"A woman may race to get a man a gift but it always ends in a tie"
About this Quote
Wilson, writing from inside a culture that prized mens public status and womens private caretaking, treats the gift not as an expression but as a default accessory to male respectability. A tie is what a man wears to look employable, serious, promoted. So the line smuggles in the idea that womens emotional labor often gets converted into mens social capital. The "race" implies urgency and competition, as if affection has to be proven on a clock; the "always" implies inevitability, a script so entrenched it becomes comedy.

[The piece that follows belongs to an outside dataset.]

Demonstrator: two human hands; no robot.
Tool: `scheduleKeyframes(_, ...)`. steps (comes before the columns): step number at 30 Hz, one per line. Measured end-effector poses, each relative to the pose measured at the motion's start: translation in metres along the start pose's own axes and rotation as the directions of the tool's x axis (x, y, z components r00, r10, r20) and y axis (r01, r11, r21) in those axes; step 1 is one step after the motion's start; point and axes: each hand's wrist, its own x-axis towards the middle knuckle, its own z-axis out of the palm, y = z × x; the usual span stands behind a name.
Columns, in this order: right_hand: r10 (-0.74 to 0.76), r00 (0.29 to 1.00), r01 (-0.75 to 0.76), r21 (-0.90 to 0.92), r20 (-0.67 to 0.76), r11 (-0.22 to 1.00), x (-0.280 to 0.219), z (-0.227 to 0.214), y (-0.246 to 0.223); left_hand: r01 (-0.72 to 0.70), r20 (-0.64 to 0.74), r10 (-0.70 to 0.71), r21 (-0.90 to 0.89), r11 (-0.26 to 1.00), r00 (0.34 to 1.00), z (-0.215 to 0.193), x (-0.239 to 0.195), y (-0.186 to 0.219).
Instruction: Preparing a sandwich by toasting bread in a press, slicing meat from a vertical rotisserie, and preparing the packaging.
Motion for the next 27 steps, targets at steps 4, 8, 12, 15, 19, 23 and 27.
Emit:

The intent is breezy and knowing rather than cruel, but the subtext is restrictive: it assumes women as givers, men as receivers, and romance as a set of predictable transactions. The punchline doubles as cultural diagnosis: even when love tries to be creative, tradition drags it back to mens wardrobe.
Quote Details
| Topic | Puns & Wordplay |
|---|---|
| Source | Help us find the source |
| Cite | Cite this Quote |
Citation Formats
APA Style (7th ed.)
Wilson, Earl. (n.d.). A woman may race to get a man a gift but it always ends in a tie. FixQuotes. https://fixquotes.com/quotes/a-woman-may-race-to-get-a-man-a-gift-but-it-52902/
Chicago Style
Wilson, Earl. "A woman may race to get a man a gift but it always ends in a tie." FixQuotes. Accessed February 2, 2026. https://fixquotes.com/quotes/a-woman-may-race-to-get-a-man-a-gift-but-it-52902/.
MLA Style (9th ed.)
"A woman may race to get a man a gift but it always ends in a tie." FixQuotes, https://fixquotes.com/quotes/a-woman-may-race-to-get-a-man-a-gift-but-it-52902/. Accessed 2 Feb. 2026.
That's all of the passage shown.